Under this line are the records; write out word for word the part that begins at the line containing "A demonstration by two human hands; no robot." and ends at the line containing "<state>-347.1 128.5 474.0", and no more.

» DATA TO EXAMINE:

"""

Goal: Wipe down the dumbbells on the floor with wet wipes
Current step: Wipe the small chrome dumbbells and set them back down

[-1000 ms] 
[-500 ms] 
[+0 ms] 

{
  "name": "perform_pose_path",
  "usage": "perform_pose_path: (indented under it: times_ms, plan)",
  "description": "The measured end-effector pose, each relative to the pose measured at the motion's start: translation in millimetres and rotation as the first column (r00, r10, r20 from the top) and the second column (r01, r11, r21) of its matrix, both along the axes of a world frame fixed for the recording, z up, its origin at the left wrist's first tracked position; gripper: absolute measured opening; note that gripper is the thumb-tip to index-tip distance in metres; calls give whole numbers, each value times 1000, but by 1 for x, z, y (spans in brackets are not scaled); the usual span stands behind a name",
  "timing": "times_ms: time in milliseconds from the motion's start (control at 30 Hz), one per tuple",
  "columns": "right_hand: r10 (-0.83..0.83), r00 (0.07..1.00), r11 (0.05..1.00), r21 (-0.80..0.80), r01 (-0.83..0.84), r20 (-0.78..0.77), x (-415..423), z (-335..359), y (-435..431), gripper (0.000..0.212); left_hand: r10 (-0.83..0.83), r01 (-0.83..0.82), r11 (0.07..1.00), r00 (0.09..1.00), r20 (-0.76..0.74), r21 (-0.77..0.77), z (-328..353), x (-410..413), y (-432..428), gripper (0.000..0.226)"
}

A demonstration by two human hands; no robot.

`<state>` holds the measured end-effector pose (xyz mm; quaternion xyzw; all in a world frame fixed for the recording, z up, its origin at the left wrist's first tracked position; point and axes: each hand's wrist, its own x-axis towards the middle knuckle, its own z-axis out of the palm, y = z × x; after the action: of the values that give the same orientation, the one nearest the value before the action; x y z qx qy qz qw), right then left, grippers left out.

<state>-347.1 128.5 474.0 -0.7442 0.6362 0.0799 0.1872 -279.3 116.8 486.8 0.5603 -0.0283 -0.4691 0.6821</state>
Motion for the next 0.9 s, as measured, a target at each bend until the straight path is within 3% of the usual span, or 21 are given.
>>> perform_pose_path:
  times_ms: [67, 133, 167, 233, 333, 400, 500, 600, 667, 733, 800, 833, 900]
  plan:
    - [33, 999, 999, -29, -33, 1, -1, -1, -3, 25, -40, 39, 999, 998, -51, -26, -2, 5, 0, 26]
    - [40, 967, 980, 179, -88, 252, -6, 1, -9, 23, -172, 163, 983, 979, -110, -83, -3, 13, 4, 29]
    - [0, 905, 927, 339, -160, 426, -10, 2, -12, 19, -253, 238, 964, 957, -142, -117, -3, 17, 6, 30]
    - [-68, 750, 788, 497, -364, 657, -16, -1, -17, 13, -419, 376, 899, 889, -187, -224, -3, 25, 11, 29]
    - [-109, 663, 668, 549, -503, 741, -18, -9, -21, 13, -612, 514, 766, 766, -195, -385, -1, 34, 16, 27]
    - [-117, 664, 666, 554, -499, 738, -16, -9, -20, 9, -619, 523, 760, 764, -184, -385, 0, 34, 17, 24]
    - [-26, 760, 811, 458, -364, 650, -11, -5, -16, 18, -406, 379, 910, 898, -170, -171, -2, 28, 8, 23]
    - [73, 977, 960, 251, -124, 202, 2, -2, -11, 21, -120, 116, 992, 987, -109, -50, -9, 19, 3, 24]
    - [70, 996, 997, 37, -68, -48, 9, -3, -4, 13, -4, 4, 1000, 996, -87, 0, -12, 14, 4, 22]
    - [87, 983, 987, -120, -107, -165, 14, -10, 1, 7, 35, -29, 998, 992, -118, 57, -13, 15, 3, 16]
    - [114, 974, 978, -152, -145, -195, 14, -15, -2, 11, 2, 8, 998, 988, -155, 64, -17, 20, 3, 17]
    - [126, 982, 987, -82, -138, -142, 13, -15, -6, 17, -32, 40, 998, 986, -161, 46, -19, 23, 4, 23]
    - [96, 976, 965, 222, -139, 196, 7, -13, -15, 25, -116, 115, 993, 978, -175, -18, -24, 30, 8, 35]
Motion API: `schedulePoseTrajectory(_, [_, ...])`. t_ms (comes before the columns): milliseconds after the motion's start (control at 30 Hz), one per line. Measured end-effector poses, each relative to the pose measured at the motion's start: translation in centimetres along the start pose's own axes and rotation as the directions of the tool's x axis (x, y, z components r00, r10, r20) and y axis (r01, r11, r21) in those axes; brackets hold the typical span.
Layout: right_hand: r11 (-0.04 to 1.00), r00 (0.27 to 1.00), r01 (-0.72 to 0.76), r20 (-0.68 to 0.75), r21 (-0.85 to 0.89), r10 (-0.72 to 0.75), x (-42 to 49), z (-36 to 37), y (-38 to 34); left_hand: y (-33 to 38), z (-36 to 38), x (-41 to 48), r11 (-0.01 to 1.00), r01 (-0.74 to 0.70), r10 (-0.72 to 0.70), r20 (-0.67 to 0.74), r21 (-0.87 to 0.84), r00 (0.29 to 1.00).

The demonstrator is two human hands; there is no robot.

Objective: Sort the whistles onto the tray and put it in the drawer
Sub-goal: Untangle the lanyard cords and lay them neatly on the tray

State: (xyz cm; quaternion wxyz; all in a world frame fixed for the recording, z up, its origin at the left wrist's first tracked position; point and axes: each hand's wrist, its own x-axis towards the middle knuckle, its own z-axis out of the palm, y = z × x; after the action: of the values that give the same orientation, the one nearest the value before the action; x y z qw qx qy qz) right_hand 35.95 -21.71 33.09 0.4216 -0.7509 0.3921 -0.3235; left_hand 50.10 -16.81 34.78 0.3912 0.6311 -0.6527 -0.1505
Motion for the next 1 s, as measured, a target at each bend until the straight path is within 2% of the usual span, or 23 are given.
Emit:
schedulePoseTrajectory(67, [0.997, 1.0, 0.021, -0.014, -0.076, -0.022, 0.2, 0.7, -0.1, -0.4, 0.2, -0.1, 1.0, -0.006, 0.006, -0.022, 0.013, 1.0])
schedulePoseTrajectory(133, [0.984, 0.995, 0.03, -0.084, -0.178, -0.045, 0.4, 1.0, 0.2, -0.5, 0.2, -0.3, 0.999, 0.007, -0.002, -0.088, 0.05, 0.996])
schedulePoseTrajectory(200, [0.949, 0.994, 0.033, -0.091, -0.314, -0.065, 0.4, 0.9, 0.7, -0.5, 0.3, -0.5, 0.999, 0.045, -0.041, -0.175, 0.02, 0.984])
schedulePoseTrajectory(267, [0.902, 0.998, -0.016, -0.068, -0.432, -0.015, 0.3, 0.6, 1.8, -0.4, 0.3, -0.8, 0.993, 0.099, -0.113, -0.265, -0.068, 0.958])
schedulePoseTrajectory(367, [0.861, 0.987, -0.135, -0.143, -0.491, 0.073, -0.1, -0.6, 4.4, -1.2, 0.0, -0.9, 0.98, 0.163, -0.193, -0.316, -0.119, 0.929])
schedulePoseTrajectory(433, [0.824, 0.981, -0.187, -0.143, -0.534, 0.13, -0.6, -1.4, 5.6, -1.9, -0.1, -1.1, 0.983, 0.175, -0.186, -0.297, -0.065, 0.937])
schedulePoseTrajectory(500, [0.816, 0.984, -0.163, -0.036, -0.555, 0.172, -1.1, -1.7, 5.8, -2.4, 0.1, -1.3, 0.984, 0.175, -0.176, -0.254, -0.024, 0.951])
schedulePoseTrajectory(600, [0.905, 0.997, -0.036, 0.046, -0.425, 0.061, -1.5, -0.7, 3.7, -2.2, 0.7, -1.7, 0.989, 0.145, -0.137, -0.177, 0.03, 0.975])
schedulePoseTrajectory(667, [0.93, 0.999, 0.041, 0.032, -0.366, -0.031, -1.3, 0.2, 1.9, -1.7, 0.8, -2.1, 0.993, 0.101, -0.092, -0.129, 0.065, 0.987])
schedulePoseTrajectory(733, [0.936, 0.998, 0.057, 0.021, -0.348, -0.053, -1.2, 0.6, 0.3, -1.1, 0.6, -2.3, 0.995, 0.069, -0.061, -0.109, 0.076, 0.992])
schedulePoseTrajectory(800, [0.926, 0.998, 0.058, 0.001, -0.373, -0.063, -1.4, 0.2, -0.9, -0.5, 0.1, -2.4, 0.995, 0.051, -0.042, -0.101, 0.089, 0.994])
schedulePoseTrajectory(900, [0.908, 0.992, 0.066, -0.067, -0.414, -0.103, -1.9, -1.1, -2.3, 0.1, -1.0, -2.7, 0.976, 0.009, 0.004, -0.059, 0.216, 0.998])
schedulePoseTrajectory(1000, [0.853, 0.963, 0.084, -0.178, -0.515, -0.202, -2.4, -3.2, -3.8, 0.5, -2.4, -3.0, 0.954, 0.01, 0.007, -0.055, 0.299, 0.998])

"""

» WRITTEN RESPONSE:
A demonstration by two human hands; no robot.

`<state>` holds the measured end-effector pose (xyz mm; quaternion xyzw; all in a world frame fixed for the recording, z up, its origin at the left wrist's first tracked position; point and axes: each hand's wrist, its own x-axis towards the middle knuckle, its own z-axis out of the palm, y = z × x; after the action: of the values that give the same orientation, the one nearest the value before the action; x y z qx qy qz qw), right then left, grippers left out.

<state>-347.1 128.5 474.0 -0.7442 0.6362 0.0799 0.1872 -279.3 116.8 486.8 0.5603 -0.0283 -0.4691 0.6821</state>

For this exercise, nothing more remains to be given.